Levelized Cost of New Electricity Generating Technologies
May 12, 2009· 28 Comments
Updated February 2nd, 2010
The Energy Information Administration (EIA) produces forecasts of energy supply and demand for the next 20 years using the National Energy Modeling System (NEMS)[1]. These forecasts are updated annually and published in the Annual Energy Outlook (AEO).[2] All sectors of the energy system are represented in NEMS, including the electric power generation, transmission, and distribution system.
To meet electricity demand, the EIA represents the existing generating plants, retires those that have come to the end of their economic life, and builds additional plants to meet projected demand from the residential, commercial, industrial, and transportation sectors. As a result, EIA must represent a slate of technologies, their capital and operating costs, their availability and capacity factors, the financial structure and subsidies, the time to construct the plant, the utilization of the plant, and expected future cost changes, including fuel input for fossil and nuclear plants.
To determine the most economic technology for the type of demand (base, intermediate, or peaking load) for which new capacity is needed, NEMS competes the technologies based on the economics of their levelized costs. Levelized costs represent the present value of the total cost of building and operating a generating plant over its financial life, converted to equal annual payments and amortized over expected annual generation from an assumed duty cycle.

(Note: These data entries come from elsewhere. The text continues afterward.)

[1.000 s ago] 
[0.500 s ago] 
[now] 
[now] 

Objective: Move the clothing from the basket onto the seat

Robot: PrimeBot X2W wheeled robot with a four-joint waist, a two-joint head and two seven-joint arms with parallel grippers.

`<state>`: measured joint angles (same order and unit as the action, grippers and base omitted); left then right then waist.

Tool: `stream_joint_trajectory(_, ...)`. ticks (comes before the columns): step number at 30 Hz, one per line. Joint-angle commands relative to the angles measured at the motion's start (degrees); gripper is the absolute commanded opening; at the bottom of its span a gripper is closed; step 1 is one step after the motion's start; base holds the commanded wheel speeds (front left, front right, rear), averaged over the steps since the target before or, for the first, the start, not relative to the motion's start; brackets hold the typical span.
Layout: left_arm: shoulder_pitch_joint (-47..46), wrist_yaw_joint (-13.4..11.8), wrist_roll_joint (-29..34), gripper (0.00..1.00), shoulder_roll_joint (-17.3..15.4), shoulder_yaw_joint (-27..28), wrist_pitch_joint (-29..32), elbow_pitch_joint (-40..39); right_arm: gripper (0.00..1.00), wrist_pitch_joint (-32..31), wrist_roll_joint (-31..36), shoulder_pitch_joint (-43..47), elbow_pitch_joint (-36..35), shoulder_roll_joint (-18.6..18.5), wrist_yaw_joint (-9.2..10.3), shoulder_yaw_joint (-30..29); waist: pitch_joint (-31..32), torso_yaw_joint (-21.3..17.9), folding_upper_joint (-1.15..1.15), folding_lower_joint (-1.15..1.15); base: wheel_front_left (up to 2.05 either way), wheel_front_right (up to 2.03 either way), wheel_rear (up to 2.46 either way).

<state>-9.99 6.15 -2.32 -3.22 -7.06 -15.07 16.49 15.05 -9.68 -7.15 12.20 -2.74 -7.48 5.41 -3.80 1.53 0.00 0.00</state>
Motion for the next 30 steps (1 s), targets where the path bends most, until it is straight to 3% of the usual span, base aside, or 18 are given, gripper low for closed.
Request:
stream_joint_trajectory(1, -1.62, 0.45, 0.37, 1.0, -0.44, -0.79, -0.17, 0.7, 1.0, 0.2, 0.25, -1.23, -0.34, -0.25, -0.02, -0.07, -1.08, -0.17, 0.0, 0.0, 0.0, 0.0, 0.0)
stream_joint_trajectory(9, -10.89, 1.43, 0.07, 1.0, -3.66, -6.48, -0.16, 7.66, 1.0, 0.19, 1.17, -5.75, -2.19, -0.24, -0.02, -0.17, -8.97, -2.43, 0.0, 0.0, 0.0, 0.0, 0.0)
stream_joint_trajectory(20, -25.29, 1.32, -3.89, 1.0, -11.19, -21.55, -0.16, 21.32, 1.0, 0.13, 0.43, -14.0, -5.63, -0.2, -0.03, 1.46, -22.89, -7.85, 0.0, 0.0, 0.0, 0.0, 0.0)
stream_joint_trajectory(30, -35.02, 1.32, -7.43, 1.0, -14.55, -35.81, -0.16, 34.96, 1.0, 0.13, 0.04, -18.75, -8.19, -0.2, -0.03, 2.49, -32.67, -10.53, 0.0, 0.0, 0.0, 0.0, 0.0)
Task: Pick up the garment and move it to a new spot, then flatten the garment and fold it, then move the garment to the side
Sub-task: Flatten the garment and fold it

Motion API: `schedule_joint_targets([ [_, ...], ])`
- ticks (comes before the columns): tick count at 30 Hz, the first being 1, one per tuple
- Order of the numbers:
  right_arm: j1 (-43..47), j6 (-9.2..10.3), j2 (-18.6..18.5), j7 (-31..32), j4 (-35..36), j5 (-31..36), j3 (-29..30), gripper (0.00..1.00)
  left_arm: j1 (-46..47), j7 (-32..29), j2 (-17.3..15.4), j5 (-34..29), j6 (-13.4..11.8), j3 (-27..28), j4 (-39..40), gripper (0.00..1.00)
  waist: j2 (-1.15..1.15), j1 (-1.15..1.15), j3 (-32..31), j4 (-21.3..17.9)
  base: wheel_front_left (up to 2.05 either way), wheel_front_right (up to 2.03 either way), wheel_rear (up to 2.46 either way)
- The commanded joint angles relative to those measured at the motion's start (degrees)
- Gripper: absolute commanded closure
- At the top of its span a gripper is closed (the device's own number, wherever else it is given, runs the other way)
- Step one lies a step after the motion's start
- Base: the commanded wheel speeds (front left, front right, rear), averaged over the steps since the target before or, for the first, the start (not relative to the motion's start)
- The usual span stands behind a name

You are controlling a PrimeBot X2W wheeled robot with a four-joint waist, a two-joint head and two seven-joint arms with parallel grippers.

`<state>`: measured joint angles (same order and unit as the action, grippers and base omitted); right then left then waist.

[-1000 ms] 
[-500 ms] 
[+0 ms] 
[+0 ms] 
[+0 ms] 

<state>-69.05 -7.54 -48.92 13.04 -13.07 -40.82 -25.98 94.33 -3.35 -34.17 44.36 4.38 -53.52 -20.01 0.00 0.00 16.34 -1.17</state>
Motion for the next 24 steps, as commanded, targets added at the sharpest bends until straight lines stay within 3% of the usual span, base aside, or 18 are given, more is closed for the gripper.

The table below provides the average national levelized costs for the generating technologies represented in the AEO2010 reference case.[3] The values shown in the table do not include financial incentives such as state or federal tax credits, which impact the cost and the competitiveness of the technology. These incentives, however, are incorporated in the evaluation of the technologies in NEMS based on current laws and regulations in effect at the time of the modeling exercise, as well as regional differences in the cost and performance of the technology, such as labor rates and availability of wind or sun resources.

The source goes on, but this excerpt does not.